The data was collected from the ERP-system to an Excel file, in which the data
regarding the 10 items most frequently delivered was picked out, and then remade
into a comma separated file (.csv) in order to facilitate the data handling in Python.
3.2 Data preprocessing
To be able to use the data in a prediction model, it first needs to be preprocessed and
structured in a correct way. To successfully use algorithms to draw conclusions from
large sets of data, one key point is the quality of the data.

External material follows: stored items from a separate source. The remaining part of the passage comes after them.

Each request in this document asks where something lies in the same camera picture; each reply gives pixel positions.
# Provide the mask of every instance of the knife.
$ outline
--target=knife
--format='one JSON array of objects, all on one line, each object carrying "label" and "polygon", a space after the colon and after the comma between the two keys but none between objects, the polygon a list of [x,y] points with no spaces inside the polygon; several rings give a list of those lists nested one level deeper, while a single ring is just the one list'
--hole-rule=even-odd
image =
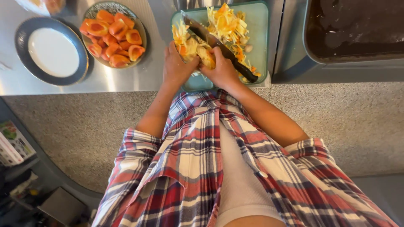
[{"label": "knife", "polygon": [[258,76],[254,75],[247,67],[238,62],[234,54],[214,35],[210,34],[209,31],[202,26],[199,22],[192,18],[189,18],[184,11],[181,10],[182,18],[184,23],[189,26],[189,29],[199,36],[203,41],[207,42],[212,48],[219,47],[225,58],[230,59],[233,63],[234,68],[241,73],[246,79],[251,83],[258,80]]}]

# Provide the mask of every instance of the speckled countertop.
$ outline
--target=speckled countertop
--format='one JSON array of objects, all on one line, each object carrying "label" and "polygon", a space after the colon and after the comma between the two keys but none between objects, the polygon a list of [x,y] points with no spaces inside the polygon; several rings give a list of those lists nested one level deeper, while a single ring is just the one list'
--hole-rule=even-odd
[{"label": "speckled countertop", "polygon": [[[404,172],[404,82],[272,85],[254,91],[321,137],[349,176]],[[52,161],[104,192],[126,128],[156,92],[3,97]]]}]

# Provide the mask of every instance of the black knife handle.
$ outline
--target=black knife handle
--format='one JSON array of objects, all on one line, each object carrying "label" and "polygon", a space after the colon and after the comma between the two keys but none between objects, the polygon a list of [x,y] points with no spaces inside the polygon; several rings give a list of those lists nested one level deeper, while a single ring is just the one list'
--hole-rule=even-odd
[{"label": "black knife handle", "polygon": [[233,61],[234,68],[241,73],[245,78],[248,79],[251,83],[254,83],[258,80],[258,76],[254,75],[247,67],[245,67],[240,62]]}]

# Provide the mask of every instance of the plaid shirt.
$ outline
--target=plaid shirt
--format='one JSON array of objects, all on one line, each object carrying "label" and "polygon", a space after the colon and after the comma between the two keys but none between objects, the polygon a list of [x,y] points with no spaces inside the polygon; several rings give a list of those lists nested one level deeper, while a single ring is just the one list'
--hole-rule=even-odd
[{"label": "plaid shirt", "polygon": [[223,181],[219,121],[287,226],[397,226],[321,139],[281,147],[222,90],[177,97],[164,141],[126,130],[93,226],[214,226]]}]

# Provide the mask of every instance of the white tank top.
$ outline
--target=white tank top
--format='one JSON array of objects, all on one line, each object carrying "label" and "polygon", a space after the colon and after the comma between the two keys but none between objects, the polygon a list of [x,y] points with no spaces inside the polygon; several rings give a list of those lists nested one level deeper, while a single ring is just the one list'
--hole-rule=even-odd
[{"label": "white tank top", "polygon": [[283,221],[270,195],[243,160],[236,139],[220,122],[220,147],[223,157],[223,184],[216,227],[241,217],[262,215]]}]

The data needs to be
complete, up to date, and without errors, which collected data rarely is (Davidson and
Tayi, 2009).
Modern databases, many of huge sizes, often include noisy and missing data that
originate from multiple different sources (Jiawei Han et al., 2012). Data quality can be
described as the accuracy, completeness, consistency, timeliness, believability and
interpretability of the data (Jiawei Han et al., 2012). To help improve the data quality
and substantially improve the quality of the results, there are a few techniques of data
preprocessing that can be used.
Completeness is one key part of data quality, and one that often needs to be properly
addressed since missing values are a common issue with large datasets. A missing
value is when an observation, or tuple, doesn’t have values for each of the attributes.
The reason why a tuple lack values for each attribute can be a technical issue, but also
that the system gathering the data is constructed in a way that creates missing values.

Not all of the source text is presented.